[nebulous1]

It's not pointing at a contract. Metamask should let you view the data (and it they're working on it[1]), but ultimately if you want to verify the contents of a contract you're deploying you'll have to compile it yourself. I suppose metamask could take the source and compile it for you, but ultimately verifying what a transaction is going to "actually" do seems like a difficult problem that's unlikely to be solved anytime soon.

[1] https://github.com/MetaMask/metamask-extension/issues/2847

[albertgoeswoof]

It says:

> When you fill in the details and click create, MetaMask will ask you to confirm the transaction

> Check if you're ok with the ethereum transaction fee and click submit.

In this case it's creating a new contract (I didn't notice the "new contract" logo in MM at first glance). I have to dig into the FAQs to find the source for that contract, and as you point out MetaMask can't guarantee that's the actual source. So this is an easy opportunity to stick a backdoor in that can hijack your created coins at any point.

A better approach would be to call an existing contract on the blockchain which creates a new contract from it's own source. Is there a reason not to do this?

[joosters]

It still wouldn't solve the problem of viewing the source. You can't easily view the source code of a deployed contract. The only way to verify a contract is to find the source code from somewhere, then try compiling it and check if the bytecode matches the blockchain data. But details like compiler version and compiler flags may lead to the bytecode not matching.

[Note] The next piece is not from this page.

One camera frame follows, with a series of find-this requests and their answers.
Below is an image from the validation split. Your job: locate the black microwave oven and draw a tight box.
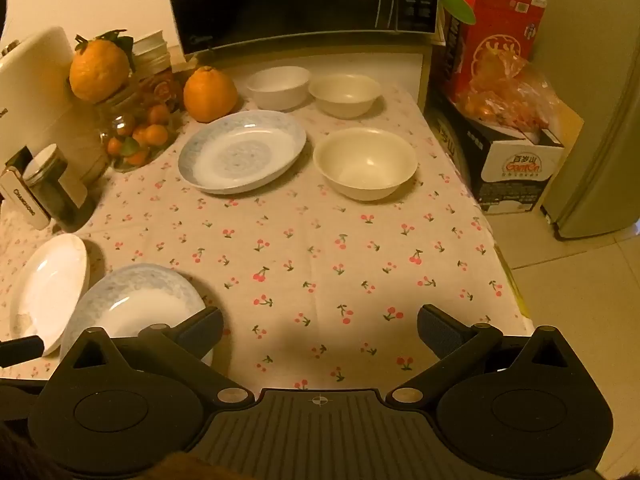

In short, there's no good way of verifying an ethereum contract.

[albertgoeswoof]

But that can be automated though, right? You could post the source on IPFS or some hosted provider, put the hash inside the source code on chain, and have MetaMask or whatever is calling the contract download, compile and compare the code?

[gnarcoregrizz]

metamask could peek at etherscan and see if a contract has 'verified code' or not. often times, contract creators upload the source code to etherscan itself to get the verified badge https://etherscan.io/address/0xd22f97bcec8e029e109412763b889...

however, that would require trusting etherscan, but metamask already relies on it pretty heavily, so...

if the user didn't want to rely on etherscan, it's possible to have metamask verify contracts itself - the dapp publisher would need to provide the source with the dapp, metamask could compile it, and make sure it matches the on-chain bytecode. i believe solc is written in javascript so it would be possible to ship it with metamask.

i'm not sure how this would work with contracts with dependencies. at that point, the sources of all the dependencies would need to be verified. this would require larger infrastructure (e.g. etherscan, but again, a single point of failure).

in that case, it would almost make sense for another data section in the EVM to hold the contract source. in this case:

* 1. contract source code is all stored on chain, in a decentralized manner

* 2. clients can verify the byte code

* 3. it's more expensive to publish a contract since it needs the extra space to store the source

[albertgoeswoof]

On #3, I suppose that's the difference between OSS and closed source software today.

But why not just store an IPFS / Swarm hash linking to the source on chain? That requires almost no cost overhead per contract.

[gnarcoregrizz]

I was under the impression that there is no guarantee that the data will actually be there with ipfs? Not sure about swarm. It's possible that it could be somehow paid for when launching the contract. Anyway, the idea makes sense

However, in my experience, contracts don't usually have a lot of source code. I think storing them on chain wouldn't be much of a problem. Unfortunately though, that might incentivize minification and other self defeating measures.

[nebulous1]

Why would that be better though? How are you going to verify the contract that the deployed contract is deploying? How are you even going to verify what message you're sending to the already deployed contract (assuming the user isn't technically knowledgeable). You can have a third party (etherscan for instance) verify the contract after it's deployed. My main point here is that this is a complicated system, and there's only so much somebody who doesn't really understand the basics can be protected from it.

Even the web example you gave isn't as simple as it first appears. Just because you fill in a form with certain details doesn't meant that's what the page is actually sending to the server. Most of the time this isn't an issue, as you "trust" the page you're on not to fuck around.

[albertgoeswoof]

> Even the web example you gave isn't as simple as it first appears. Just because you fill in a form with certain details doesn't meant that's what the page is actually sending to the server. Most of the time this isn't an issue, as you "trust" the page you're on not to fuck around.

This is what blockchains bring, you don't have to trust the web page any more. With a dApp you know exactly where that form is going and what's going to happen, with the web you only know a POST request is outgoing somewhere and hopefully it'll be handled correctly. It's not something that's easy to understand yet, but one day it might be.

> How are you going to verify the contract that the deployed contract is deploying?

Go and look at it, compile + compare the source etc.